- Origin: Pittsburgh, Pennsylvania.
- Genres: House; techno;
- Occupations: DJ; producer; songwriter;
- Labels: Toolroom Records, CR2 Records, Country Club Disco, Elrow Music;
- Website: djtenova.com

= Tenova =

Tenova, born Thomas Hricik, is an American DJ, producer and songwriter from Pittsburgh, Pennsylvania.

== Career ==
In 2015, Tenova collaborated with Los Angeles-based producer Eric Sharp on "Slow Me Down", a single featuring vocals by Australian singer Erin Marshall. The song was released through Sharp's record label RIS Labs. Prior to the song's creation, Tenova met Sharp and asked him if he had any 'drafts' which he could work on before editing it. Marshall was then contacted to add vocals to the song. In 2016, Tenova collaborated with Sharp again to release the single "Hallucination" through Tommie Sunshine's label Brooklyn Fire. The duo also remixed Mansions on the Moon's song "The Truth". The remix received notable radio support from Jason Bentley on KCRW's Metropolis.

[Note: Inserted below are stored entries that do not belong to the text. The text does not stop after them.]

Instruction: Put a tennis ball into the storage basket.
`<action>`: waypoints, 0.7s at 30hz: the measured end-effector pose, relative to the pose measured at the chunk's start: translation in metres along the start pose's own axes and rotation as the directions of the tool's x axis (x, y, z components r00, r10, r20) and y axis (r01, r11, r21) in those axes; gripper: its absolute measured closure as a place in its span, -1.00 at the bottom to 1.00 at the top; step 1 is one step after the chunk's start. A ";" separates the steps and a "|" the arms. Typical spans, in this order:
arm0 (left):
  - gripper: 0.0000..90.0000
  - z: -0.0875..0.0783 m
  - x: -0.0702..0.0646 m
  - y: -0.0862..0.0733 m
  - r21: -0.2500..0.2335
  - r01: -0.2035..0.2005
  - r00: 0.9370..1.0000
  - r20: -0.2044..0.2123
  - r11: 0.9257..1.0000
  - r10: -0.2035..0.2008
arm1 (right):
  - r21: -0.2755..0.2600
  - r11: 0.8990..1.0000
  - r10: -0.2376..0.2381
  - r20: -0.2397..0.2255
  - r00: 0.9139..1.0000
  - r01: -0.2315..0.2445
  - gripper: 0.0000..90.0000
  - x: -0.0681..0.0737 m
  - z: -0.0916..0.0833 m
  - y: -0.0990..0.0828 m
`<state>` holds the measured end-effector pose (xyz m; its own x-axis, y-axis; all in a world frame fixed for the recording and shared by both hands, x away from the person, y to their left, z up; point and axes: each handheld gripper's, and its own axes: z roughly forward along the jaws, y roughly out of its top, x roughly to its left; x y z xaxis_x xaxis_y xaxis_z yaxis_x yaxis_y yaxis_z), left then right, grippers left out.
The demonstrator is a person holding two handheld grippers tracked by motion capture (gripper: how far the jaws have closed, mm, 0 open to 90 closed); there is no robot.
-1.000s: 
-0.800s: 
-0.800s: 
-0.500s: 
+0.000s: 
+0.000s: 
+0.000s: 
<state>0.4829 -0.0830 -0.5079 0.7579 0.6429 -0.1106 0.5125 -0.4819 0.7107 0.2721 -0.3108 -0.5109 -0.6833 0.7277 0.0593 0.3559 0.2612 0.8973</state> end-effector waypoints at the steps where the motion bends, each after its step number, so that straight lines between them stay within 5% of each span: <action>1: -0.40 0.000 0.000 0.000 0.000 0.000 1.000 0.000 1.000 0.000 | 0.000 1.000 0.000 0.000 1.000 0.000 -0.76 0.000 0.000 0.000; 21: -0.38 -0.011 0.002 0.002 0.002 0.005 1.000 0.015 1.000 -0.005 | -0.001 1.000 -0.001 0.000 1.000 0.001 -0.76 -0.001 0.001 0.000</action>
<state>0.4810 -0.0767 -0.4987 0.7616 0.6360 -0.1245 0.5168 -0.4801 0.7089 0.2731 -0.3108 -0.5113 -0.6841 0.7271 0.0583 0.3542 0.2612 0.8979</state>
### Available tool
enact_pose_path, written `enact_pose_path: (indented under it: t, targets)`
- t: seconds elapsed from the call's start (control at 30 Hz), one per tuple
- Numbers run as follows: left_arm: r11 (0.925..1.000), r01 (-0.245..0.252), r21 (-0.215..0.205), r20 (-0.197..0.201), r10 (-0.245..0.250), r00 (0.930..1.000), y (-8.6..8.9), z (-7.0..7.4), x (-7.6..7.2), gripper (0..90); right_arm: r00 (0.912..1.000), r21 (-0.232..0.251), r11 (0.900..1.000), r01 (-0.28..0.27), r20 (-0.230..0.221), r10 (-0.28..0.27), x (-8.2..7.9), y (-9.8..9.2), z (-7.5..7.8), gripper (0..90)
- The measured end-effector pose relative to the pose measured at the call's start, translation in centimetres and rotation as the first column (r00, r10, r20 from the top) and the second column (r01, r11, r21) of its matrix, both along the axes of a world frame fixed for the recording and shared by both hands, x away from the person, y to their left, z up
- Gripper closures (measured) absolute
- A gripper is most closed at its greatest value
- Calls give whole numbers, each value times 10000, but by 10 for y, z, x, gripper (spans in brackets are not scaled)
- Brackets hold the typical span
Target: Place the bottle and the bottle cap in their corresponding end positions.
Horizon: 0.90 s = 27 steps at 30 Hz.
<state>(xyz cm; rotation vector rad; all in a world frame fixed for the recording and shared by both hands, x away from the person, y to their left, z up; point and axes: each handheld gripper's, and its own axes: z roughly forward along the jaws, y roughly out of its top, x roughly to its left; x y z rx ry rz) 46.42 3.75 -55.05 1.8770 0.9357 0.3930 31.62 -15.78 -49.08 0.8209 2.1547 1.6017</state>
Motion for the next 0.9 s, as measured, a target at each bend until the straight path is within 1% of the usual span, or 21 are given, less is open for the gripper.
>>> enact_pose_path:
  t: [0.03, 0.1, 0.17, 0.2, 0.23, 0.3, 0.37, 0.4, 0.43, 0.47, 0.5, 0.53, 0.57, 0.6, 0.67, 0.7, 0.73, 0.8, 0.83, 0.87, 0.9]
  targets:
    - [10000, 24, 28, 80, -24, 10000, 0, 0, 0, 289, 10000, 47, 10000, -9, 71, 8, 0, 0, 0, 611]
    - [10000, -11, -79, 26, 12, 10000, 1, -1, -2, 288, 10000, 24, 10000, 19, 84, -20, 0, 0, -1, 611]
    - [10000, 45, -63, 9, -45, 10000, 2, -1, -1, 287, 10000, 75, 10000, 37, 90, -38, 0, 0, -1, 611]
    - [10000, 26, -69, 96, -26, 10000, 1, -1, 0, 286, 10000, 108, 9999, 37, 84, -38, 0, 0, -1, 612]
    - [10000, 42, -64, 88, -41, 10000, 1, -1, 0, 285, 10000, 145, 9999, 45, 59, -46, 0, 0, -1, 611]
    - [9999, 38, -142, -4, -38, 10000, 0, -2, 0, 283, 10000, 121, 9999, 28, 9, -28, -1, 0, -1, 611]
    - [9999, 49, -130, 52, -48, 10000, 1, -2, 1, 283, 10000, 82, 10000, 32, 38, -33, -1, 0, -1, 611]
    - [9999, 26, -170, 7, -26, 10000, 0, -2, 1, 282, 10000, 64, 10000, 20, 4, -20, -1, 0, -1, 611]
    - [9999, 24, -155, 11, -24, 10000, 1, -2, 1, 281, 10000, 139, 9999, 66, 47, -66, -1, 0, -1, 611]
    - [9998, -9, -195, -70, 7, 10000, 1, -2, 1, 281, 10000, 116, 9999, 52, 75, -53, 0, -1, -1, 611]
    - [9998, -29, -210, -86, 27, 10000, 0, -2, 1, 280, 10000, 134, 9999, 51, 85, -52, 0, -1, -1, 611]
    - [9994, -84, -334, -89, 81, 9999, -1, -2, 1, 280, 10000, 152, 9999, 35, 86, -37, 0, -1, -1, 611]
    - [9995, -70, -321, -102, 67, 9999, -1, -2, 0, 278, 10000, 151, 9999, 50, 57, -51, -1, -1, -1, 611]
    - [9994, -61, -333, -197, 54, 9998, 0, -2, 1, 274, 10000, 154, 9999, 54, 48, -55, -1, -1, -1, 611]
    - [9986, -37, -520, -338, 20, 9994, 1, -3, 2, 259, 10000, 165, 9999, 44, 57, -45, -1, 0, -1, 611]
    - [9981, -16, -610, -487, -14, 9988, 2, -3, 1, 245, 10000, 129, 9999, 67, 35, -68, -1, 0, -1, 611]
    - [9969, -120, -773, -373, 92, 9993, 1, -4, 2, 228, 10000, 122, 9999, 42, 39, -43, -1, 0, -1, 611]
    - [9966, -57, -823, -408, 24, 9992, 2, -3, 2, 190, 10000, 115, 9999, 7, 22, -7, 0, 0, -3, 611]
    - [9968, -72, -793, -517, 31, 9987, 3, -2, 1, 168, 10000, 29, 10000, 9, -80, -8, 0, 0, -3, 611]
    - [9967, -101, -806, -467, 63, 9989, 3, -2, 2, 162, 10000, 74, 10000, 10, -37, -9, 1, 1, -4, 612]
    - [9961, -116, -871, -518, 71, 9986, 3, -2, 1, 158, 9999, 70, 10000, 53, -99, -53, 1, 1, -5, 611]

In 2017, Tenova released "The River," with Toolroom Records. The track went on to receive airplay from English DJs Pete Tong and Mark Knight, as well as Benny Benassi. Currently, Tenova is living in Europe.

In 2018, Tenova spent a considerable amount of time in the country of Georgia, where he wrote his second piece for Toolroom Records, "Minda." Regarding his time there, he was quoted as saying: "I wanted to honor my time in both of these places by making a track that was very much inspired by both. Sample-based music is just a culmination of your life experiences in many ways, as every sound you choose resonates with some part of you as a person."

== Discography ==

=== Extended plays ===

| Title | Details |
|---|---|
| Faultless | Released: November 17, 2014; Label: Stem & Leaf; Format: Digital download; |

=== Singles ===

| Title | Year |
| "Slow Me Down" (with Eric Sharp) | 2015 |
| "Hallucination" (with Eric Sharp) | 2016 |
| "The River" | 2017 |
| "Longlegs" | 2018 |
"Fountayne"
"Beaga"
"Pump It Up"
"Minda"

== Appearances ==
On November 22, 2021, Tenova appeared on Episode 12 of the Traveling To Consciousness Podcast with Clayton Cuteri. On it, he discussed his career as a DJ. He discussed how he began DJing in Pittsburgh and the journey that took him to travel the world to play his music. He talks about how he started his own business and how it seems like the path for him - for now. Tenova and Clayton recorded for over one hour and 51 minutes.